▸ **WORK TO BE COMPLETED**
Search term "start": please copy every line of the records below that contains it.

▸ **Dataset items**

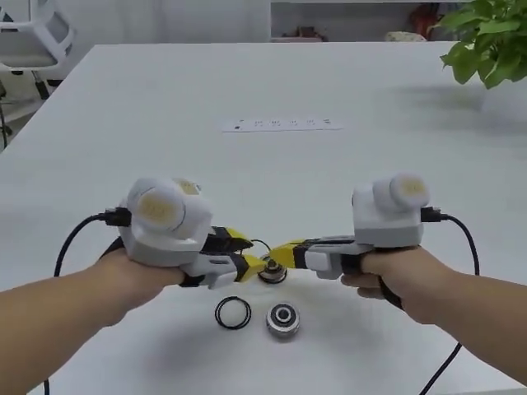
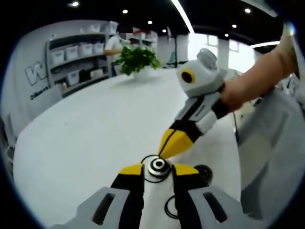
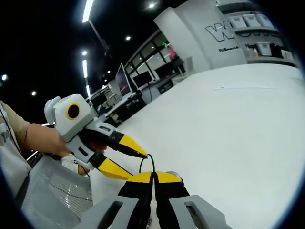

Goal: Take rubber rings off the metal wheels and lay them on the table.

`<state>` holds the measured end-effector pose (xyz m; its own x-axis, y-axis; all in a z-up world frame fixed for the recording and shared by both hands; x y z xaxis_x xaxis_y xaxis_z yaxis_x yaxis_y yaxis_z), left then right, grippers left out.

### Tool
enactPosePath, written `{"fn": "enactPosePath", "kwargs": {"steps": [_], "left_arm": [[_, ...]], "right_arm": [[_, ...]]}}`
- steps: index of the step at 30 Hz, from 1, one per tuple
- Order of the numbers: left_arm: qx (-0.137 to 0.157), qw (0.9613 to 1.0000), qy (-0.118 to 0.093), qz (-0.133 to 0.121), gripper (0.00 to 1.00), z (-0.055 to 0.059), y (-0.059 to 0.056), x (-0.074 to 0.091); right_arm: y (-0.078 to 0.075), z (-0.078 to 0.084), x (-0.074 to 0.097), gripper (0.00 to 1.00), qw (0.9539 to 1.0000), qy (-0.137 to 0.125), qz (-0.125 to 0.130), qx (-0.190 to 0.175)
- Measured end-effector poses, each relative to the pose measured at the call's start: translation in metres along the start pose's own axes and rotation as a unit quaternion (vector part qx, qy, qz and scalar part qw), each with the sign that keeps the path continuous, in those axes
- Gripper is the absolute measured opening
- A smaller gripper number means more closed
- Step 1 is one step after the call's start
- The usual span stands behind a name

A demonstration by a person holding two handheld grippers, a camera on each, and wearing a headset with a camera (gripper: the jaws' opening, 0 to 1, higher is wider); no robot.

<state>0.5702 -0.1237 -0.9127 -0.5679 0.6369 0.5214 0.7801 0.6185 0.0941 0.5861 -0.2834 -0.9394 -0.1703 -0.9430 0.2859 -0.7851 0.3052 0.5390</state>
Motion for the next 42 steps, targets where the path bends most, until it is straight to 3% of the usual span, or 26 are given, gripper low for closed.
{"fn": "enactPosePath", "kwargs": {"steps": [8, 20, 31, 42], "left_arm": [[0.024, 0.9996, -0.015, -0.002, 0.31, 0.007, 0.004, 0.025], [0.052, 0.9985, -0.005, -0.019, 0.38, 0.028, 0.012, 0.050], [0.051, 0.9982, 0.004, -0.031, 0.38, 0.033, 0.013, 0.057], [0.053, 0.9982, 0.009, -0.027, 0.38, 0.034, 0.012, 0.055]], "right_arm": [[0.007, 0.000, -0.008, 0.00, 0.9999, 0.003, -0.015, -0.006], [0.015, 0.009, -0.026, 0.00, 0.9985, 0.040, -0.035, -0.007], [0.023, 0.021, -0.034, 0.00, 0.9948, 0.090, -0.047, 0.001], [0.025, 0.030, -0.035, 0.00, 0.9901, 0.130, -0.045, 0.028]]}}
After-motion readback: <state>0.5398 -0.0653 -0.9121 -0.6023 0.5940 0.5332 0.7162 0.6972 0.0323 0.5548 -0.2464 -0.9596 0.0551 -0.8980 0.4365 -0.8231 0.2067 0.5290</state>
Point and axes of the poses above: the centre of the closed fingertips' face, and the gripper's own axes: x roughly backward along the fingers, y roughly to its left, z roughly out of its underside, the point moved 9 cm from there along x, roughly backward along the fingers, and after that the axes turned 10 degrees about -z, right-handed, at the moved point
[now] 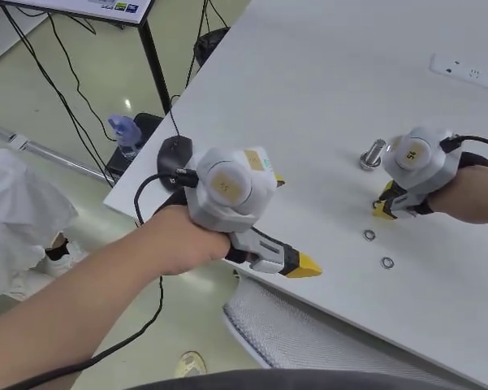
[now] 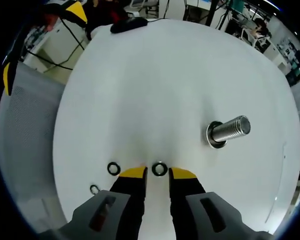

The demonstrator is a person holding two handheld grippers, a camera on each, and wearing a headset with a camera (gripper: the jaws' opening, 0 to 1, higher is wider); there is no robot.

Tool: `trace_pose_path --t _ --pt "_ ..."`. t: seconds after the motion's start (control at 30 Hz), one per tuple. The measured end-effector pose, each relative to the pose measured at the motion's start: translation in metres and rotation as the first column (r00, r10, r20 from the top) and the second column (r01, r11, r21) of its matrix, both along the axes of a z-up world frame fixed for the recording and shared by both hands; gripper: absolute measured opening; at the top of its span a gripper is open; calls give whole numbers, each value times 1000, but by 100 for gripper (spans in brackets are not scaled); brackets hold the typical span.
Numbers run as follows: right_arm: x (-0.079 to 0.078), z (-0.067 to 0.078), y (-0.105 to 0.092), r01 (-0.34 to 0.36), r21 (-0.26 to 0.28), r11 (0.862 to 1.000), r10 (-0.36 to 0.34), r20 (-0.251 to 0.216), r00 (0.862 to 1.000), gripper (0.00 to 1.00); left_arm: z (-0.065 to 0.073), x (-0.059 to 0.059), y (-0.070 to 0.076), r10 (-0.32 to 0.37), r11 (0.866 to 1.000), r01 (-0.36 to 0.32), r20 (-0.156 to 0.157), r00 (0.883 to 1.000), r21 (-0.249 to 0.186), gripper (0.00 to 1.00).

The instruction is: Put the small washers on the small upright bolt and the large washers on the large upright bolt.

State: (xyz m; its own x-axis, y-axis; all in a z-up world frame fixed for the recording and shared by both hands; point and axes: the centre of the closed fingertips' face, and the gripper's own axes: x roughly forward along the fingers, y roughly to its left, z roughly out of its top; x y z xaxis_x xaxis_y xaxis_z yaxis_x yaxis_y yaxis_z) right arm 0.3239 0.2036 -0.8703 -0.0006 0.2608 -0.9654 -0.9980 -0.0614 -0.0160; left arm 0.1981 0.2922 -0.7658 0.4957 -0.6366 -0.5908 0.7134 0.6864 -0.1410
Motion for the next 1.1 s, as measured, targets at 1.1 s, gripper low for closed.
trace_pose_path --t 1.1 --pt "15 25 -40 148 3 989 -148 8 989 13 4 5 7 0 1000 0 11 1000 18 83"
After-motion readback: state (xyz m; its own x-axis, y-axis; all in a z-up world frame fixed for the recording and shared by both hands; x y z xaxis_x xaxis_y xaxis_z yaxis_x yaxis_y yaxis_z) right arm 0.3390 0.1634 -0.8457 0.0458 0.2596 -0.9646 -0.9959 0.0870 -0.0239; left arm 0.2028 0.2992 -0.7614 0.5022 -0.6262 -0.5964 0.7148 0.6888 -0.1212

▸ **ANSWER**
- Measured end-effector poses, each relative to the pose measured at the call's start: translation in metres along the start pose's own axes and rotation as a unit quaternion (vector part qx, qy, qz and scalar part qw), each with the sign that keeps the path continuous, in those axes
- Step 1 is one step after the call's start
Tool: `trace_pose_path --t _ --pt "_ ..."`. t: seconds after the motion's start (control at 30 Hz), one per tuple. The measured end-effector pose, each relative to the pose measured at the motion's start: translation in metres and rotation as the first column (r00, r10, r20 from the top) and the second column (r01, r11, r21) of its matrix, both along the axes of a z-up world frame fixed for the recording and shared by both hands; gripper: absolute measured opening; at the top of its span a gripper is open; calls give whole numbers, each value times 1000, but by 100 for gripper (spans in brackets are not scaled); brackets hold the typical span.

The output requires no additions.